» **EXERCISE REQUIREMENTS**: Across the data, every line with the word "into" counts once; state the total alone.

» **EXTRACTED INFORMATION**:
^^^^
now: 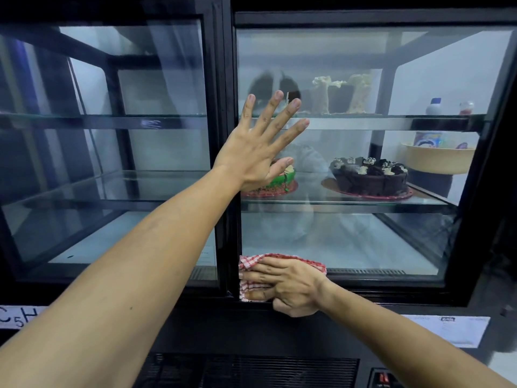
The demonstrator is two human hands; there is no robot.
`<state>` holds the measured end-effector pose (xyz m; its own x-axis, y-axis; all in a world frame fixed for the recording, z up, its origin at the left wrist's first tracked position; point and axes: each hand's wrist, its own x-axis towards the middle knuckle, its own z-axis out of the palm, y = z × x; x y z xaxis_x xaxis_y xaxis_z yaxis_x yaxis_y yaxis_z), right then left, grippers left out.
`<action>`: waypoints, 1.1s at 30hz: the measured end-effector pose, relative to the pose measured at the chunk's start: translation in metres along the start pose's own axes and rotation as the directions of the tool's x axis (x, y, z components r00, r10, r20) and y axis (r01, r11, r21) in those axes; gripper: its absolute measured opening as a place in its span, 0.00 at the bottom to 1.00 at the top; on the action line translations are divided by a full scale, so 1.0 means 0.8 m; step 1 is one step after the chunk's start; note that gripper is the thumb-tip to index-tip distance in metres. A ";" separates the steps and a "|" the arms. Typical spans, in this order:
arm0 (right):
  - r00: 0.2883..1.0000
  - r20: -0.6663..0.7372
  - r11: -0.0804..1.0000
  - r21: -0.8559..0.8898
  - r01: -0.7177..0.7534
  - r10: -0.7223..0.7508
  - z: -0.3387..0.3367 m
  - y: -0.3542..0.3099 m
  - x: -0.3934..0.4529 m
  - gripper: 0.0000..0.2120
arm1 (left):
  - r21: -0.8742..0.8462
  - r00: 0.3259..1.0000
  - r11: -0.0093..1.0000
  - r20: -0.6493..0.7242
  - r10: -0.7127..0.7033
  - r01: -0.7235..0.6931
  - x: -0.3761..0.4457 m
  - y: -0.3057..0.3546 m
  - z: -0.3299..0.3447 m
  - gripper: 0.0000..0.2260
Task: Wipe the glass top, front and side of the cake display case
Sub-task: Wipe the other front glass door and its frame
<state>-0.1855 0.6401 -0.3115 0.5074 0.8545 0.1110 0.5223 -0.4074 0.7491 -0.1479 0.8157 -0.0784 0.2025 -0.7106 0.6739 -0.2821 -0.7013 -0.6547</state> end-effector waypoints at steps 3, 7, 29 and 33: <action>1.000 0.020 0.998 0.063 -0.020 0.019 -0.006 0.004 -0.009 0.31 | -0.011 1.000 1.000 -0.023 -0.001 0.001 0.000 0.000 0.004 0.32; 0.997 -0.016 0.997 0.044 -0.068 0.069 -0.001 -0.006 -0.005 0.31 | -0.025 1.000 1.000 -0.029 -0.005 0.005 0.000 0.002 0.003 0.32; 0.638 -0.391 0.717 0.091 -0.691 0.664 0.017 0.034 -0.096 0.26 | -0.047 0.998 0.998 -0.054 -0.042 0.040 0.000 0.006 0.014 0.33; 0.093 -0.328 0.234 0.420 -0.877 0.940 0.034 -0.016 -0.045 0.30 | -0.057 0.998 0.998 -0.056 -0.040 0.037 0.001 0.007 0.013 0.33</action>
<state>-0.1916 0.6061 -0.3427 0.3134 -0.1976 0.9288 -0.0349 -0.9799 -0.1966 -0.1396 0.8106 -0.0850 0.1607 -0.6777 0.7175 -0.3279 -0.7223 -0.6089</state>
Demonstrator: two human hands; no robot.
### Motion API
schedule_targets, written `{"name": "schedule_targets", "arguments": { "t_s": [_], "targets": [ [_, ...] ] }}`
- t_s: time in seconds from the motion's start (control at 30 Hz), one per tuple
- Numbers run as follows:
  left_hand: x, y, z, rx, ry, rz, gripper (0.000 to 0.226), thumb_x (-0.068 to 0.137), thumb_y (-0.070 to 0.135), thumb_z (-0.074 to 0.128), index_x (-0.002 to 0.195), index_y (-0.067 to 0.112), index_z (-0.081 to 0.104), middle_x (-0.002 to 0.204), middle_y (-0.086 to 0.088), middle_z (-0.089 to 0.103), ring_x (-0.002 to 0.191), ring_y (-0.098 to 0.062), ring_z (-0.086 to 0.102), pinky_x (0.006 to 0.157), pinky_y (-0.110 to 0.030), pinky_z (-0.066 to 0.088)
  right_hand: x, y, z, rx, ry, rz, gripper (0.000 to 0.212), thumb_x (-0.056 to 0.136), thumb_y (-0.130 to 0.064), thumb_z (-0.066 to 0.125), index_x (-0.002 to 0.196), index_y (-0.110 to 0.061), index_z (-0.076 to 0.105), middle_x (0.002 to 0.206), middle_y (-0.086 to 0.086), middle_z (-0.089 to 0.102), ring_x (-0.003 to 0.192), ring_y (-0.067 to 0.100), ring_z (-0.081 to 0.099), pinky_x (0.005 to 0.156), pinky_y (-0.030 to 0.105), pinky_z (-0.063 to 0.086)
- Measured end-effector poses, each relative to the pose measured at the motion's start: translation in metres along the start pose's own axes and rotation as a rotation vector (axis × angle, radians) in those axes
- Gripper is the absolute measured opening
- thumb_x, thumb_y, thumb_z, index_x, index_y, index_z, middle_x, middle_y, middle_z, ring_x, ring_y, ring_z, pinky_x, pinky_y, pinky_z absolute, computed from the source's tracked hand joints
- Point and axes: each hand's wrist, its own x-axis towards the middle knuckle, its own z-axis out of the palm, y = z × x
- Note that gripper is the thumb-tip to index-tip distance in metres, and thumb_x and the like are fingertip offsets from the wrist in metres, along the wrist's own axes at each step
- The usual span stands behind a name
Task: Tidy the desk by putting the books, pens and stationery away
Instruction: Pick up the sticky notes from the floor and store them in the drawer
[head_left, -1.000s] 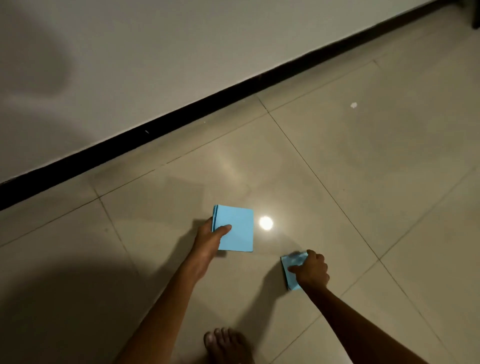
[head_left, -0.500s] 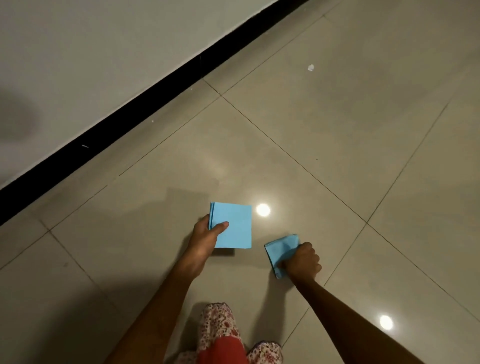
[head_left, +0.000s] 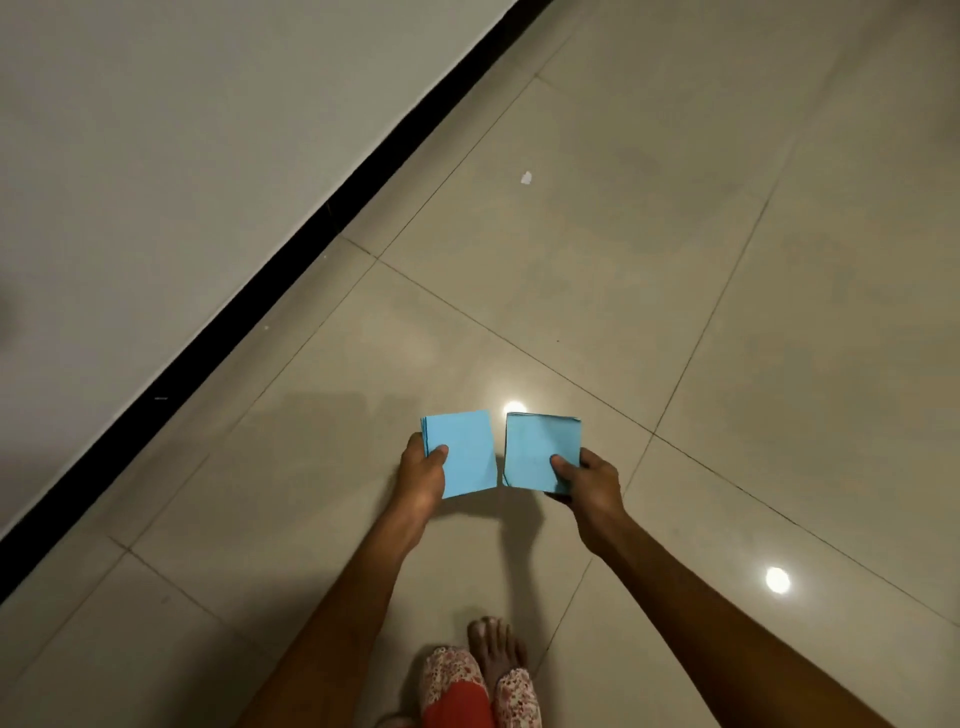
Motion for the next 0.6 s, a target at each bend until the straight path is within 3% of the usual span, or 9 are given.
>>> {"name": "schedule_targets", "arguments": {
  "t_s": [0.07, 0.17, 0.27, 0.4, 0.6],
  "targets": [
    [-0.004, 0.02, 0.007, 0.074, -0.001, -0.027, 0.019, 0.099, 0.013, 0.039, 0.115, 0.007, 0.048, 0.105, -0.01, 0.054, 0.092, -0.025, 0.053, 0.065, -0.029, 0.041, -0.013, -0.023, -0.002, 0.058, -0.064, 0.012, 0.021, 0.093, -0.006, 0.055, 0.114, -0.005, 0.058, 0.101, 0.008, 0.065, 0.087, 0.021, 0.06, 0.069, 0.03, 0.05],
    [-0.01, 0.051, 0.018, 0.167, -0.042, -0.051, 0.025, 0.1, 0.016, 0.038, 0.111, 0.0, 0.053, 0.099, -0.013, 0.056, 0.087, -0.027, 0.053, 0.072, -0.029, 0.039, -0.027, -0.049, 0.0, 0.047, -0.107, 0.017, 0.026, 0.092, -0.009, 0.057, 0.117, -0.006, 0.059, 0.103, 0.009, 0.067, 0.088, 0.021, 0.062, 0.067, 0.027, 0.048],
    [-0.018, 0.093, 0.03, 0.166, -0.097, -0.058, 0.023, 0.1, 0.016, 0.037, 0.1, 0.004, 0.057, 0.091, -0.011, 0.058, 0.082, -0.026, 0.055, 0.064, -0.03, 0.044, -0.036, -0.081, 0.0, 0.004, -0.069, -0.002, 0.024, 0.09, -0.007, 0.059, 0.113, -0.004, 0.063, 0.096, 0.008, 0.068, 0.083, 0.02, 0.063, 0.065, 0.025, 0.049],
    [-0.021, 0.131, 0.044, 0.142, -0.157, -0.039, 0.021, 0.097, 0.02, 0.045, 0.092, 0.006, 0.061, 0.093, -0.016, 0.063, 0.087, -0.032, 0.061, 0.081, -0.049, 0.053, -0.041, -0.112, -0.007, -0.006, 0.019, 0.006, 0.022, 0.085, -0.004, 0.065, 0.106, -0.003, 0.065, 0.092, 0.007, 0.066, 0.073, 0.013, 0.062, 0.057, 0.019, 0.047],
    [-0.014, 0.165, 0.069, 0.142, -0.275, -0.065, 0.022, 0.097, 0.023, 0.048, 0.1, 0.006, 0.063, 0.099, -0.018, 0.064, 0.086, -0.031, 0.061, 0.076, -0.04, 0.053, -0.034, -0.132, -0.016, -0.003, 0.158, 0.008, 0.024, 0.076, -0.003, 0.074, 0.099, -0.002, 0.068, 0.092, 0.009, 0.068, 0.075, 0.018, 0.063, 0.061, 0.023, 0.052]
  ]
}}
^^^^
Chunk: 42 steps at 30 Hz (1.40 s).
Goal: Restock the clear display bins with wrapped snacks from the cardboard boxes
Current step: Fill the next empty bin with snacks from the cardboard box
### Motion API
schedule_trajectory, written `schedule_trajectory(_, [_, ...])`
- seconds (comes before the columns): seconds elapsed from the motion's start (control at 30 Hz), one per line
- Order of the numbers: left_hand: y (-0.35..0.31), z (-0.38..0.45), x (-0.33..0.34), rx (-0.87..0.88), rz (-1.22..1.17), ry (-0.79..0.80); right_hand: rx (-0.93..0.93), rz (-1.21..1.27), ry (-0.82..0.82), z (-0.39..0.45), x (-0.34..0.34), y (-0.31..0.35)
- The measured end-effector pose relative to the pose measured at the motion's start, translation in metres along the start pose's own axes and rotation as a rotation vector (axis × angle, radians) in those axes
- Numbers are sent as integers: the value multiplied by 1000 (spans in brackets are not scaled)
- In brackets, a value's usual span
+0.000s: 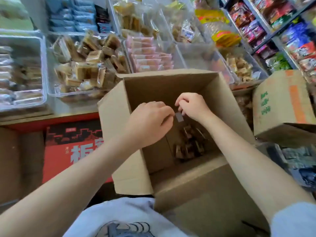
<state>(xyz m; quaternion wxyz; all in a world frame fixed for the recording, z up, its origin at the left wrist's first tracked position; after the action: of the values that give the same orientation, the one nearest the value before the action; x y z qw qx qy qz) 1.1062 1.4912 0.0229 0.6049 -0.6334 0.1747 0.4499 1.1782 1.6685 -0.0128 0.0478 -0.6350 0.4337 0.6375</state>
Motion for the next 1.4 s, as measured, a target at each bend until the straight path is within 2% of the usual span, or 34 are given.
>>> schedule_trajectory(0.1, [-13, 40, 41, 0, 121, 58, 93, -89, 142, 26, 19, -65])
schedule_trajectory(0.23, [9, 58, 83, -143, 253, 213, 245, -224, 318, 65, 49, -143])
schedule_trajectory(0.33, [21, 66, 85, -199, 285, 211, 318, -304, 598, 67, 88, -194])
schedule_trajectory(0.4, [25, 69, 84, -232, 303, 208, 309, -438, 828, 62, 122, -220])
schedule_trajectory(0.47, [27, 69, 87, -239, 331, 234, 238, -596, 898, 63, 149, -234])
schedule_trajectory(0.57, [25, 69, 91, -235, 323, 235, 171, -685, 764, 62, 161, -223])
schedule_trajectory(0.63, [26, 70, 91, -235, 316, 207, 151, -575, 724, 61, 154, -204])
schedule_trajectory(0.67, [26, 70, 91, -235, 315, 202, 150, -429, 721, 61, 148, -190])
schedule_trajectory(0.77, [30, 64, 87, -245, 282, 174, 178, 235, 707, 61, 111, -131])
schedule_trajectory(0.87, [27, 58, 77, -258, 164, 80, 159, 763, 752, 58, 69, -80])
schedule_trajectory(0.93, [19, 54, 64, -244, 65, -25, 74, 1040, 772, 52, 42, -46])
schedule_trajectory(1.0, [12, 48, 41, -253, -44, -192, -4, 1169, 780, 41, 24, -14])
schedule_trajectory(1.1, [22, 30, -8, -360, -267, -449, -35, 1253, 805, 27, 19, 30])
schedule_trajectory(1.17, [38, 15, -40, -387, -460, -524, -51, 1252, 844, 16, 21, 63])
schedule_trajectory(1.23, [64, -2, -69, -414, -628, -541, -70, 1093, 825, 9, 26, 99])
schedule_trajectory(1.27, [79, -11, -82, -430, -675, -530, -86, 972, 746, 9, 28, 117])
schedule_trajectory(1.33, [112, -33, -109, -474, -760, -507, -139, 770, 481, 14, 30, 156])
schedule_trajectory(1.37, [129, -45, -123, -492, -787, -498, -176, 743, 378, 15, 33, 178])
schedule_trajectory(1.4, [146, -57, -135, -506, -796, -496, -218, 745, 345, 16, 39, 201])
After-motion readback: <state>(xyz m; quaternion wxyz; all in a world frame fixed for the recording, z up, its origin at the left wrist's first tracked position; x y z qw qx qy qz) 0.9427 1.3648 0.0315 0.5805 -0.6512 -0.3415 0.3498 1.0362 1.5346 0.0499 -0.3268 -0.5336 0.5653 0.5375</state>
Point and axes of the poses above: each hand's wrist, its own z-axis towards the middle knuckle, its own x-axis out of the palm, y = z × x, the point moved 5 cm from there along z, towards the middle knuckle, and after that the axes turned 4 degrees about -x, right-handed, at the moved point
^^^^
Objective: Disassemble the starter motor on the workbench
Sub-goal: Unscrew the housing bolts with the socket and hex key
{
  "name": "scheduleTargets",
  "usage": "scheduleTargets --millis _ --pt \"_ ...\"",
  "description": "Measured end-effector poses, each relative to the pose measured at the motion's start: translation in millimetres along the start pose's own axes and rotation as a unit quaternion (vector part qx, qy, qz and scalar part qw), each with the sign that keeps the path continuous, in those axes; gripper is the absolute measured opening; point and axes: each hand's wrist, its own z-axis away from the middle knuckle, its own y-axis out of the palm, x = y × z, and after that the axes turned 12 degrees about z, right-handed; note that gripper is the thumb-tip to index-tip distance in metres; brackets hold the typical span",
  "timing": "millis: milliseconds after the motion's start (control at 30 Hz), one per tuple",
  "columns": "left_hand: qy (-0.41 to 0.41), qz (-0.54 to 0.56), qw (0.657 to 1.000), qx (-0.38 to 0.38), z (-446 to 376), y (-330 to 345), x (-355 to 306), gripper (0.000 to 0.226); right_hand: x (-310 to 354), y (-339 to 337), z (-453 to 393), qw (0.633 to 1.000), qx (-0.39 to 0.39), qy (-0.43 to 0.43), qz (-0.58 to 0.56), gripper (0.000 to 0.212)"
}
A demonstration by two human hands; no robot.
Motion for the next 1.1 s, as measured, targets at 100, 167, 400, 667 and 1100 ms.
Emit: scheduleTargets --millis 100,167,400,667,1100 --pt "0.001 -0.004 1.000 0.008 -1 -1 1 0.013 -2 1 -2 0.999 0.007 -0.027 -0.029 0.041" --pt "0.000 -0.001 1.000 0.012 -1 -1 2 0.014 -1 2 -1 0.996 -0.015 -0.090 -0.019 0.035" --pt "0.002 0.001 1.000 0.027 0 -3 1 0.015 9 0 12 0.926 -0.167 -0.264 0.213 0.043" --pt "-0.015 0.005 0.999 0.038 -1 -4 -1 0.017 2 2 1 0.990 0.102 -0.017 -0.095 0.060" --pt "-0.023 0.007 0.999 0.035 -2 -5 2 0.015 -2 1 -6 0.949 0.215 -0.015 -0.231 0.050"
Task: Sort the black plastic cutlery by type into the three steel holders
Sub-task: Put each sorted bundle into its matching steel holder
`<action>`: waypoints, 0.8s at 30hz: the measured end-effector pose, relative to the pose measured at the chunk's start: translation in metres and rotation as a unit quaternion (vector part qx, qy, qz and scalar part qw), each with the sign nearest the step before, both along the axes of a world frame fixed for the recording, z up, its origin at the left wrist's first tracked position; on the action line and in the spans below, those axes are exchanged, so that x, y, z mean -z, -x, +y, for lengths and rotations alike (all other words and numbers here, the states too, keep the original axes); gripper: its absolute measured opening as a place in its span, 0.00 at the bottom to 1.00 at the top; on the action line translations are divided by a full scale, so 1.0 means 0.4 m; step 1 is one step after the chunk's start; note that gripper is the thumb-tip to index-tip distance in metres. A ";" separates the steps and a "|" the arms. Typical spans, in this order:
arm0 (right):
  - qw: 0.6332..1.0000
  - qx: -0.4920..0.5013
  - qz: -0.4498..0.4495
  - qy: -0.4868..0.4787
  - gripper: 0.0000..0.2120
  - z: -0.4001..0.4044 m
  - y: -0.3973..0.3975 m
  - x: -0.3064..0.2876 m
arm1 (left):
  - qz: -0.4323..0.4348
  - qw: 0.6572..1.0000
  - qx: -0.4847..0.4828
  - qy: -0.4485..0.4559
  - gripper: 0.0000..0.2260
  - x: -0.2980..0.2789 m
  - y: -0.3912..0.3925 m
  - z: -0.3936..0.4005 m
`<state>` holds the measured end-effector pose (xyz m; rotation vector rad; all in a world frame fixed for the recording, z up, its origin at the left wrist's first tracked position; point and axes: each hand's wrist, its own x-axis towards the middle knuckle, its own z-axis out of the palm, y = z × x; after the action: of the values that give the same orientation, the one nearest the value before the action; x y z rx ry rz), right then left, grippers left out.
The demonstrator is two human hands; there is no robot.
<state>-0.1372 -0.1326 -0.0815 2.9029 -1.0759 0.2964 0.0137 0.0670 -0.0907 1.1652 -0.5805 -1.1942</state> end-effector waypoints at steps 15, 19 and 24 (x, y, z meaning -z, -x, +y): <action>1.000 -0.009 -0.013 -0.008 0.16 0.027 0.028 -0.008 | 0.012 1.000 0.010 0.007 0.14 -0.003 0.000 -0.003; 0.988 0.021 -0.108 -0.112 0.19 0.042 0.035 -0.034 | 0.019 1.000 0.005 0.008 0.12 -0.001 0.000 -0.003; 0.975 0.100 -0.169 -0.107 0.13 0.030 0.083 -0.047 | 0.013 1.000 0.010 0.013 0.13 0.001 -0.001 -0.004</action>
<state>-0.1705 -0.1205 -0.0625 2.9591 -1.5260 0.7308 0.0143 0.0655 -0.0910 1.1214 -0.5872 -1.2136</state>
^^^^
» **RESPONSE AREA**: 2